The Perl Toolchain Summit needs more sponsors. If your company depends on Perl, please support this very important event.

NAME

Cookie::Domain - Domain Name Public Suffix Query Interface

SYNOPSIS

        use Cookie::Domain;
        my $dom = Cookie::Domain->new( min_suffix => 1, debug => 3 ) ||
            die( Cookie::Domain->error, "\n" );
        my $res = $dom->stat( 'www.example.or.uk' ) || die( $dom->error, "\n" );
        # Check for potential errors;
        die( $dom->error ) if( !defined( $res ) );
        # stat(9 returns an empty string if nothing was found
        print( "Nothing found\n" ), exit(0) if( !$res );
        print( $res->domain, "\n" ); # example.co.uk
        print( $res->name, "\n" ); # example
        print( $res->sub, "\n" ); # www
        print( $res->suffix, "\n" ); # co.uk

    # Load the public suffix. This is done automatically, so no need to do it
        $dom->load_public_suffix( '/some/path/on/the/filesystem/data.txt' ) || 
            die( $dom->error );
        # Then, save it as json data for next time
        $dom->save_as_json( '/var/domain/public_suffix.json' ) || 
            die( $dom->error, "\n" );
        say $dom->suffixes->length, " suffixes data loaded.";

VERSION

    v0.1.2

DESCRIPTION

This is an interface to query the Public Suffix list courtesy of the mozilla project.

This list contains all the top level domains, a.k.a. zones and is used to determine what part of a domain name constitute the top level domain, what part is the domain, a.k.a. label and what part (the rest) constitute the subdomain.

Consider www.example.org. In this example, org is the top level domain, example is the name, example.org is the domain, and www is the subdomain.

This is easy enough, but there are cases where it is tricky to know which label (or part) is the domain part or the top level domain part.

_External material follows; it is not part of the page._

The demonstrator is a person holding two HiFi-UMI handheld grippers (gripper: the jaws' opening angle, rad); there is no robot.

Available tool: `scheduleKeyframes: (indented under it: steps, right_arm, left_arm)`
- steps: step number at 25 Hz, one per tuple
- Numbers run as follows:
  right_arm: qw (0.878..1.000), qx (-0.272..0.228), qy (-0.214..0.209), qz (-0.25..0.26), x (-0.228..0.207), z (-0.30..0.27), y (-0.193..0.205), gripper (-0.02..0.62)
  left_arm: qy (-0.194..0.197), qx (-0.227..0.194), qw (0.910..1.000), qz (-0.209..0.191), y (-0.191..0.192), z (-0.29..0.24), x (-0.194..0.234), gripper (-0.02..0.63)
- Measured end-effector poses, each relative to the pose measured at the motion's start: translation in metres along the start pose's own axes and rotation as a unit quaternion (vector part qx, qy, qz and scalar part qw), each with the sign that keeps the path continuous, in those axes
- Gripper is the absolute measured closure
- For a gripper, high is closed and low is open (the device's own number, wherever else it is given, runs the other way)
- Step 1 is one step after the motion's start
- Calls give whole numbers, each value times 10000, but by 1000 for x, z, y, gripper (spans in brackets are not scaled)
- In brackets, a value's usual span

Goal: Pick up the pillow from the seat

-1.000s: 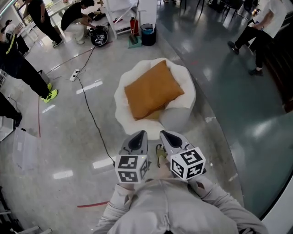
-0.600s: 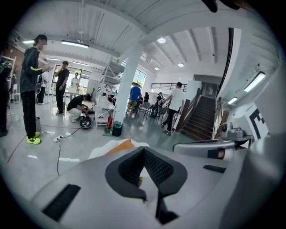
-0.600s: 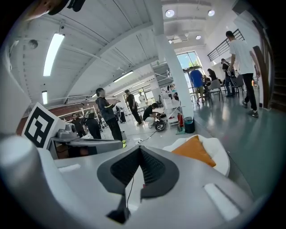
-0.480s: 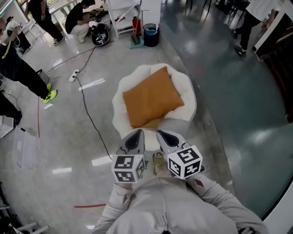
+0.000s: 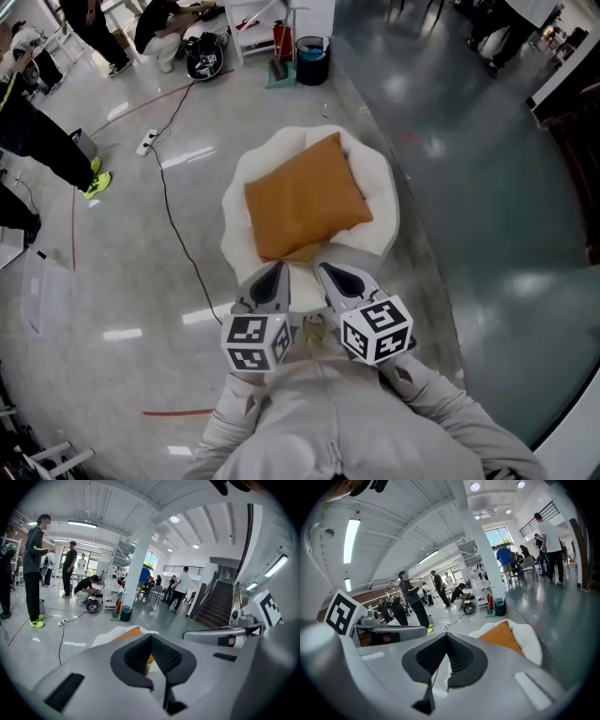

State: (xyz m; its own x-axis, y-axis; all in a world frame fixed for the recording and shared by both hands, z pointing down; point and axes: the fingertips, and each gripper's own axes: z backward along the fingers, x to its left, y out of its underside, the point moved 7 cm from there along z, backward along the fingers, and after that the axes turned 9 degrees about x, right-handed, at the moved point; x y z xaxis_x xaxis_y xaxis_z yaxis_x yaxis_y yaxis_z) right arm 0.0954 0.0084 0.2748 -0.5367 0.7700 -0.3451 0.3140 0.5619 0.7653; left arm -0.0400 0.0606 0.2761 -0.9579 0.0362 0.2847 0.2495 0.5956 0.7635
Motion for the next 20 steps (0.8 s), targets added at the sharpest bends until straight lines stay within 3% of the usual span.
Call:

For example, www.example.com.sg, com.sg is the top level domain, example the name, example.com.sg is the domain, and www the subdomain.

This module will use a json cache data file to speed up the loading of the suffixes, a.k.a, top level domains, data.

By default the location of this json file will be public_suffix.json under your system temporary directory, but you can override this by specifying your own location upon object instantiation:

    my $dom = Cookie::Domain->new( json_file => '/home/joe/var/public_suffix.json' );

METHODS

new

This initiates the package and take the following parameters either as an hash or hash reference:

debug

Optional. If set with a positive integer, this will activate verbose debugging message

file

Specify the location of the Public Suffix data file. The default one is under the same directory as this module with the file name public_suffix_list.txt

You can download a different (new) version and specify with this parameter where it will be found.

json_file

Specify the location of the json cache data file. The default location is set using Module::Generic::File to get the system temporary directory and the file name public_suffix.json.

This json file is created once upon initiating an object and if it does not already exist. See the "json_file" method for more information.

min_suffix

Sets the minimum suffix length required. Default to 0.

no_load

If this is set to true, this will prevent the object instantiation method from loading the public suffix file upon object instantiation. Normally you would not want to do that, unless you want to control when the file is loaded before you call "stat". This is primarily used by "cron_fetch"

cron_fetch

You need to have installed the package LWP::UserAgent to use this method.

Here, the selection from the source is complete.